It’s getting bad enough that last week I missed an episode of Survivor for the first time in years, and this could be the season I finally lose my longtime habit. (I’m not alone, it seems, as season-premiere ratings have been dropping.) But I watched last night, and for old time’s sake, a few (semi-spoilery) thoughts after the jump:

* It’s not helping tether me to Survivor that so far this season seems dominated by some unpleasant characters; and not fun, amusing unpleasant, as we’ve had several seasons, but ugly, unlikable unpleasant, as in Survivor: Thailand.

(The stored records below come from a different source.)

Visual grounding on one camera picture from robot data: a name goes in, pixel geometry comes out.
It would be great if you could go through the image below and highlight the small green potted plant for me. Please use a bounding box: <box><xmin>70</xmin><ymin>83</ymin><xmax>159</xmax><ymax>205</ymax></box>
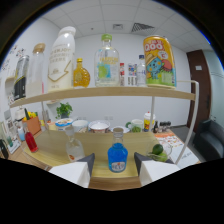
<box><xmin>55</xmin><ymin>102</ymin><xmax>74</xmax><ymax>120</ymax></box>

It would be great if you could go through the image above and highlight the clear bottle with green cap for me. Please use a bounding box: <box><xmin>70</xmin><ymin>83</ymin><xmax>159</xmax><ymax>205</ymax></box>
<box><xmin>93</xmin><ymin>33</ymin><xmax>121</xmax><ymax>88</ymax></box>

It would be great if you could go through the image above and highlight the dark brown door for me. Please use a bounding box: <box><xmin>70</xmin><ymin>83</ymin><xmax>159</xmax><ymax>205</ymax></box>
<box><xmin>185</xmin><ymin>49</ymin><xmax>212</xmax><ymax>133</ymax></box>

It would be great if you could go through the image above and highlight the small red and white bottle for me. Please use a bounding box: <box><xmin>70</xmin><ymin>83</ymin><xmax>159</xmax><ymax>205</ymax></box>
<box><xmin>118</xmin><ymin>62</ymin><xmax>126</xmax><ymax>87</ymax></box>

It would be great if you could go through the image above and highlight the clear bottle with blue cap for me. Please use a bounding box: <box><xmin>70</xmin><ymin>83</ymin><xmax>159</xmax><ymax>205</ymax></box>
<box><xmin>136</xmin><ymin>54</ymin><xmax>148</xmax><ymax>88</ymax></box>

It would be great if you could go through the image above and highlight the large white milk bottle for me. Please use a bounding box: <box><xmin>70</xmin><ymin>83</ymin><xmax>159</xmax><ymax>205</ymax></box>
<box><xmin>46</xmin><ymin>26</ymin><xmax>77</xmax><ymax>93</ymax></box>

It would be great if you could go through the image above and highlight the red liquid bottle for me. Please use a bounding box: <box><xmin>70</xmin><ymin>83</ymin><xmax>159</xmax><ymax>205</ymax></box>
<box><xmin>23</xmin><ymin>124</ymin><xmax>40</xmax><ymax>154</ymax></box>

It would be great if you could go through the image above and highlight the clear bottle with red label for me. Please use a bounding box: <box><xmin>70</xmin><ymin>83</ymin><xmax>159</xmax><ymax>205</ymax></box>
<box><xmin>64</xmin><ymin>125</ymin><xmax>86</xmax><ymax>163</ymax></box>

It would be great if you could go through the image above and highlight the yellow and white lidded cup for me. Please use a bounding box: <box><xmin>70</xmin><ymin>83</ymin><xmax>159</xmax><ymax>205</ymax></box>
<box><xmin>142</xmin><ymin>111</ymin><xmax>157</xmax><ymax>133</ymax></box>

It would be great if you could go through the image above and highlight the white fabric pouch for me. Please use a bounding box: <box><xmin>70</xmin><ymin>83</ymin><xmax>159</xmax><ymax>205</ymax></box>
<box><xmin>176</xmin><ymin>144</ymin><xmax>200</xmax><ymax>168</ymax></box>

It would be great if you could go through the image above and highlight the wide white bowl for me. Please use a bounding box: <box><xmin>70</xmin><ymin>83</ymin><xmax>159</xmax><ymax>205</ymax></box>
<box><xmin>87</xmin><ymin>119</ymin><xmax>111</xmax><ymax>134</ymax></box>

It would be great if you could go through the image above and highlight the white frame wooden shelf rack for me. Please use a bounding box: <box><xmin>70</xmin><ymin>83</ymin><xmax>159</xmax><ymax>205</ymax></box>
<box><xmin>9</xmin><ymin>79</ymin><xmax>200</xmax><ymax>179</ymax></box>

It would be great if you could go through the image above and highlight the yellow cartoon drink can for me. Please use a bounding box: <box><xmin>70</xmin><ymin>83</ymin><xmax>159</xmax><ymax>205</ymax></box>
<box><xmin>142</xmin><ymin>35</ymin><xmax>177</xmax><ymax>90</ymax></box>

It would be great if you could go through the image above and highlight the white and blue bottle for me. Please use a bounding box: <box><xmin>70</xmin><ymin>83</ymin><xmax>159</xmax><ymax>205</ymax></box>
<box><xmin>16</xmin><ymin>126</ymin><xmax>26</xmax><ymax>142</ymax></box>

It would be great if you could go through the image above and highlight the small dark sauce bottle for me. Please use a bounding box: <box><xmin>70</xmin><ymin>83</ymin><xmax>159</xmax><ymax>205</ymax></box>
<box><xmin>152</xmin><ymin>120</ymin><xmax>160</xmax><ymax>134</ymax></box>

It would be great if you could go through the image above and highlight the blue liquid bottle silver cap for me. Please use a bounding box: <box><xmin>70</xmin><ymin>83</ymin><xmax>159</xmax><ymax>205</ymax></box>
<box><xmin>106</xmin><ymin>127</ymin><xmax>129</xmax><ymax>174</ymax></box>

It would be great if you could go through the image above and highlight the black and yellow can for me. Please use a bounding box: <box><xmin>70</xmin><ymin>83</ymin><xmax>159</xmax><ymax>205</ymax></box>
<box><xmin>12</xmin><ymin>54</ymin><xmax>31</xmax><ymax>101</ymax></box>

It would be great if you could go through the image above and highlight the bowl with blue rim lid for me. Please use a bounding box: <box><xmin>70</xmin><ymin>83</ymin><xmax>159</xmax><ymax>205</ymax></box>
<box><xmin>54</xmin><ymin>117</ymin><xmax>74</xmax><ymax>131</ymax></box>

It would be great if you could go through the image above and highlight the black chair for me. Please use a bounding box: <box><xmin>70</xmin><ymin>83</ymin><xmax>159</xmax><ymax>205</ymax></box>
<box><xmin>192</xmin><ymin>119</ymin><xmax>224</xmax><ymax>162</ymax></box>

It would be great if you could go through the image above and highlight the amber round bottle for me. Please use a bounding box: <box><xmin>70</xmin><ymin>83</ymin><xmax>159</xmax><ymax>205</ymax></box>
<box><xmin>72</xmin><ymin>57</ymin><xmax>91</xmax><ymax>89</ymax></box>

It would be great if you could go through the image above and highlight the white cup with green contents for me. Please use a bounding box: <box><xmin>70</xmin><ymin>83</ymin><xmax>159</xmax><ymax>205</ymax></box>
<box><xmin>129</xmin><ymin>118</ymin><xmax>145</xmax><ymax>134</ymax></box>

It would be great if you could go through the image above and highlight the glass jar of limes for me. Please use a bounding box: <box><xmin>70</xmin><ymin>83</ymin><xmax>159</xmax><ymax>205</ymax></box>
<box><xmin>146</xmin><ymin>141</ymin><xmax>173</xmax><ymax>164</ymax></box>

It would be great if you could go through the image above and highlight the orange printed paper sheet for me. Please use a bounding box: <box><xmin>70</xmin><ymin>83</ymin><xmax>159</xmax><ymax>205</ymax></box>
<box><xmin>154</xmin><ymin>131</ymin><xmax>184</xmax><ymax>149</ymax></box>

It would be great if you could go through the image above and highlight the orange storage basket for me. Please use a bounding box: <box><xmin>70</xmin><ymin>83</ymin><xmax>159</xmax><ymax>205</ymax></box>
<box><xmin>21</xmin><ymin>111</ymin><xmax>42</xmax><ymax>136</ymax></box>

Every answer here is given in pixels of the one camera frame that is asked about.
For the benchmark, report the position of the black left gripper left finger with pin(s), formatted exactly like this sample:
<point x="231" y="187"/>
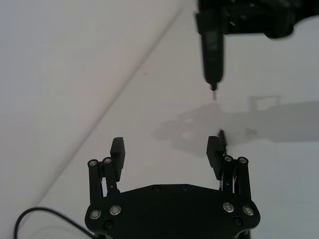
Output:
<point x="117" y="159"/>

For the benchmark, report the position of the black electric screwdriver tool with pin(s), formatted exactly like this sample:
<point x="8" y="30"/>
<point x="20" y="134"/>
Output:
<point x="213" y="49"/>

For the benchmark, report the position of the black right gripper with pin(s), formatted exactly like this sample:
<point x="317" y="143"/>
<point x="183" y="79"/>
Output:
<point x="274" y="17"/>

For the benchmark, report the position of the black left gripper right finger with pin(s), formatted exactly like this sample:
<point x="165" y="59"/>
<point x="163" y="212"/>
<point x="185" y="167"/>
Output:
<point x="214" y="154"/>

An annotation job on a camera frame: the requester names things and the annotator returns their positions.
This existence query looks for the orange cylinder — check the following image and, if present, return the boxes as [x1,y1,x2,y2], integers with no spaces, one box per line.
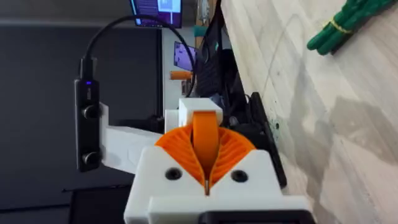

* Nonetheless, CBS has been playing up Russell in its promos for all he’s worth. His icky demeanor aside (he has a chilling glint in his eye, like some overgrown evil leprechaun), I’m not convinced he’s actually a good player. Yes, he can manipulate people. But I think he needs to pace himself. First, by focusing on eliminating threats so early, he may end up decimating his tribe, then going down outnumbered at the merge. And by making so many alliances so early on, he seems bound to get caught out as a triple-dealer too soon. That said, using meta-evidence, I have to guess he’ll be around for a while, or CBS wouldn’t be pinning so much on him in its publicity.

* I understand Jeff Probst’s getting cheesed off at the contestants’ brutalizing each other in the challenge last night. But here’s an idea, Survivor producers: if you’re disturbed by dirty pool and ugly play, how about you stop designing challenges in which you encourage contestants to beat the holy hell out of each other? There’s been a lot of this in recent seasons, and while it makes for exciting clips for the ads, and, usually, plenty of pixellated skin, these usually aren’t the most entertaining or exciting challenges anyway. (Not to mention that they give a big tribal-council advantage to beefy players, who usually have an edge in early voting to begin with.)

We’ll see how long I stick with Survivor: Samoa this season. There will be a part of me that will be sad if I drop it after so many years, but I’m only one man. Any Tuned Inlanders still standing by it?